▶ Instructions for the task: Copy exactly the lines of the records below, and only those lines, beginning with the line that contains "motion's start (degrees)" and ending with the line that contains "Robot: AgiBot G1".

▶ Materials provided:

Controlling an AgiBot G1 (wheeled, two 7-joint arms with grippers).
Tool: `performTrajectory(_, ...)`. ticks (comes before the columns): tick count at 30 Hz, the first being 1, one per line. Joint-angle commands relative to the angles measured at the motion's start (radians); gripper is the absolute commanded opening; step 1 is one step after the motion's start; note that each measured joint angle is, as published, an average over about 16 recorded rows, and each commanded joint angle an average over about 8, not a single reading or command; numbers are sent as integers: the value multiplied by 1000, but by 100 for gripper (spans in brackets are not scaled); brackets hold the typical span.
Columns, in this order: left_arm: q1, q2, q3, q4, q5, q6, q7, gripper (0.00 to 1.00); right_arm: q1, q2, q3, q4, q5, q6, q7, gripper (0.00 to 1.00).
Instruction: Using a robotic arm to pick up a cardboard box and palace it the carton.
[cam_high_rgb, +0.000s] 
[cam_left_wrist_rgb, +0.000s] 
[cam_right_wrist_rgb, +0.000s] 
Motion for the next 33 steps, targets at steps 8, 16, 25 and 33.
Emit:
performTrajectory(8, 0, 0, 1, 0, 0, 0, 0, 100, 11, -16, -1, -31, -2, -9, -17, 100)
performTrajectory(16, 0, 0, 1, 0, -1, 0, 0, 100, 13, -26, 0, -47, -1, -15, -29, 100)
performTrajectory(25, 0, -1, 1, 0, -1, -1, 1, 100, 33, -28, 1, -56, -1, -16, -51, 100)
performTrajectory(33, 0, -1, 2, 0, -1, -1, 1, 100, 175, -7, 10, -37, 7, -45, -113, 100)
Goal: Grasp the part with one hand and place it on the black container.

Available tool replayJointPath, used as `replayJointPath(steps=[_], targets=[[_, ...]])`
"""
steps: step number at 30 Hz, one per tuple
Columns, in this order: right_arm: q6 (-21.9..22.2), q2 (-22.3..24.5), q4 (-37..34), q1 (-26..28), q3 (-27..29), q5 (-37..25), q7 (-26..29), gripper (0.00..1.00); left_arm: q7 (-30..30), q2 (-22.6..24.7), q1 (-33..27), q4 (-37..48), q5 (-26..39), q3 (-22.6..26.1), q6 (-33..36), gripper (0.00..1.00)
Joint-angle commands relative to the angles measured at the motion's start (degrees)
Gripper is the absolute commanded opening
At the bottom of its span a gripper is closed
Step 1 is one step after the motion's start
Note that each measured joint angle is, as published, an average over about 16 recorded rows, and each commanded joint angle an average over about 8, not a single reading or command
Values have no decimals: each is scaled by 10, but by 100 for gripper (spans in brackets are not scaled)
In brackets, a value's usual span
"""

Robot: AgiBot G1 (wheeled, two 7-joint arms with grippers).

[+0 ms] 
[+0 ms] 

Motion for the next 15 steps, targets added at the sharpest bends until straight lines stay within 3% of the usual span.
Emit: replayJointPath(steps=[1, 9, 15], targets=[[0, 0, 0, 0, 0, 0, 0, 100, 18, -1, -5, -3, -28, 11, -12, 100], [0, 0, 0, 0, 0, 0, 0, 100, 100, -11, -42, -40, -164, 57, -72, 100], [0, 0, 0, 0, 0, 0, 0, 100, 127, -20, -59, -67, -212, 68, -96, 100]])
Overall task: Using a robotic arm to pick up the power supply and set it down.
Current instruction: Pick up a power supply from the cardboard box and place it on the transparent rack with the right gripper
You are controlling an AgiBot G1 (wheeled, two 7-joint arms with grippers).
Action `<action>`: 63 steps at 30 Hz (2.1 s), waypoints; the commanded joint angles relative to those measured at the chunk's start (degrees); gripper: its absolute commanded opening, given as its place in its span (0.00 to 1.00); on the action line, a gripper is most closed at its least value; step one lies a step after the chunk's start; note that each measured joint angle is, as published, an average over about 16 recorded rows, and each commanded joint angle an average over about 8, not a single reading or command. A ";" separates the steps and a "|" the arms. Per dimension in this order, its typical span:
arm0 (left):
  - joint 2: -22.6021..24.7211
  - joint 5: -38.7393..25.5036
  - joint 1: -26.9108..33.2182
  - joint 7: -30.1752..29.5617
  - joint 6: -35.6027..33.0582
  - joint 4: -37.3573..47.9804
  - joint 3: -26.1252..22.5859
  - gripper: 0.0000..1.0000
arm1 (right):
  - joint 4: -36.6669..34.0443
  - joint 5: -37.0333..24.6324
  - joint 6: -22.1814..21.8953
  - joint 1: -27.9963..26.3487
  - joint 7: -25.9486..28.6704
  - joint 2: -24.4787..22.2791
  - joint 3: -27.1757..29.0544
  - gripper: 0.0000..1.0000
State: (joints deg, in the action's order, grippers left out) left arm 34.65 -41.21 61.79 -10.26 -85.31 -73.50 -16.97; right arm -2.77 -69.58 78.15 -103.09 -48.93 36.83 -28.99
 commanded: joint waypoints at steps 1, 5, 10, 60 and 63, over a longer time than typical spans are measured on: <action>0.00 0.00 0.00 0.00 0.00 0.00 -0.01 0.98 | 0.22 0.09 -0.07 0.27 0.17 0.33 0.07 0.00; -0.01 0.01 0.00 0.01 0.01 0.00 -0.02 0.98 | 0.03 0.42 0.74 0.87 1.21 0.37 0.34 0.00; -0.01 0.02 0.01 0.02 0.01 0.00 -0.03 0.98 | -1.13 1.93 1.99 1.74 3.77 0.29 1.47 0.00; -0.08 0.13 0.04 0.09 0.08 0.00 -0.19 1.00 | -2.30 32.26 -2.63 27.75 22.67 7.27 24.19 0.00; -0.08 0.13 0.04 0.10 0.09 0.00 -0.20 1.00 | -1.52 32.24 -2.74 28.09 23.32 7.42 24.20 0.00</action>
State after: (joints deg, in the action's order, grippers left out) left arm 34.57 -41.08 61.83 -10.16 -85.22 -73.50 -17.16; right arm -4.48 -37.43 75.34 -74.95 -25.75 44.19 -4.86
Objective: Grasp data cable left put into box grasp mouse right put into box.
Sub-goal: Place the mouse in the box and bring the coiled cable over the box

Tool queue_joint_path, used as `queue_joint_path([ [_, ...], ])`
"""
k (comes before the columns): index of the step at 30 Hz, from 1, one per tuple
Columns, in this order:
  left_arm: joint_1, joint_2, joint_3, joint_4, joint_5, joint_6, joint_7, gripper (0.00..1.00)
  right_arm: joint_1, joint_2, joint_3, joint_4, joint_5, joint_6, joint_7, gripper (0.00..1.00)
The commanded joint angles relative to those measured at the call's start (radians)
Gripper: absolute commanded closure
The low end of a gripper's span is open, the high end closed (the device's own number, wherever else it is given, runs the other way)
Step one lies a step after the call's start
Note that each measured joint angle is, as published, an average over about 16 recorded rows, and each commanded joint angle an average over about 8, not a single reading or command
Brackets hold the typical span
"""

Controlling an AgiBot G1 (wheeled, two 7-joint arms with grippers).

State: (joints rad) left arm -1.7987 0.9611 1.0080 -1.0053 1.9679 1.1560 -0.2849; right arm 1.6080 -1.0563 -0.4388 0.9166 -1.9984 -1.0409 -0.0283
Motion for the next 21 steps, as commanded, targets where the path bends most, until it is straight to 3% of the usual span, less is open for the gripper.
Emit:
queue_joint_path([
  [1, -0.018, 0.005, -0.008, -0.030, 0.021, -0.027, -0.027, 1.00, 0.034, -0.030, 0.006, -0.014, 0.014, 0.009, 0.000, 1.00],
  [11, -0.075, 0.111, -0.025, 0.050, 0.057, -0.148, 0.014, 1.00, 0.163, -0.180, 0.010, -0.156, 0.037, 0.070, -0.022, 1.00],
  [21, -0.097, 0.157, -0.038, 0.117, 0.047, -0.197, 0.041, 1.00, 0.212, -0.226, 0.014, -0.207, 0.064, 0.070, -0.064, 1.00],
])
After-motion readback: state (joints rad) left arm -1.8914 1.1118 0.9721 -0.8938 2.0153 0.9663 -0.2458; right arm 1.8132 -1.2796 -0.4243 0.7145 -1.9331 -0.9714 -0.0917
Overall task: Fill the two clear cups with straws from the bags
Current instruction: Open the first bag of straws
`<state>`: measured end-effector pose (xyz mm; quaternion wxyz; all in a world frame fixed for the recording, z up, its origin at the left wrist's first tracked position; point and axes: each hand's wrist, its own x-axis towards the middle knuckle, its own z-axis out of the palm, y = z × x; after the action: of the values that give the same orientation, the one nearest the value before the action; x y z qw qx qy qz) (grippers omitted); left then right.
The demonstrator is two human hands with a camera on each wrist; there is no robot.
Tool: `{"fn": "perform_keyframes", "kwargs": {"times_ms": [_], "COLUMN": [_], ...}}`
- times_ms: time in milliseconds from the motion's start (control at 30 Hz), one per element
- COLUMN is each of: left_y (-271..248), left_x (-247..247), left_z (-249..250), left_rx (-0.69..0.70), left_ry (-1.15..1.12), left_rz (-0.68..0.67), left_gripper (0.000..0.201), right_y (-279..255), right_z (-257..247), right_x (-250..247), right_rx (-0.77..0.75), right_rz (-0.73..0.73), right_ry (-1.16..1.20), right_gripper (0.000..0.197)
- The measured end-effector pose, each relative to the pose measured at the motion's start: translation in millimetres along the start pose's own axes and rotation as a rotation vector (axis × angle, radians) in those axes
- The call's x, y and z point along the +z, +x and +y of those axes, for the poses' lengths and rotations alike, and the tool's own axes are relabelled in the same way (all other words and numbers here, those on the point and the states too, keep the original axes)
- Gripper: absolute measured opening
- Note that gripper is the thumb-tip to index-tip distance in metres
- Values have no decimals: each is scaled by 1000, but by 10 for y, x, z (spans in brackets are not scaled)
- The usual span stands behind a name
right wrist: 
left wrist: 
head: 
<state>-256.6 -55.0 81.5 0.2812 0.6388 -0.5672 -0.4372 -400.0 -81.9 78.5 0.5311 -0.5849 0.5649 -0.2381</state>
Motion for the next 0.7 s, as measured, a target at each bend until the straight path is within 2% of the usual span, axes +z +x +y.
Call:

▶ Your response:
Joint-angle commands relative to the angles measured at the motion's start (degrees)
Gripper is the absolute commanded opening
At the bottom of its span a gripper is closed
Step 1 is one step after the motion's start
Note that each measured joint angle is, as published, an average over about 16 recorded rows, and each commanded joint angle an average over about 8, not a single reading or command
Values have no decimals: each is scaled by 10, but by 100 for gripper (spans in brackets are not scaled)
In brackets, a value's usual span
"""

Robot: AgiBot G1 (wheeled, two 7-joint arms with grippers).

Fully answered, the exercise is complete.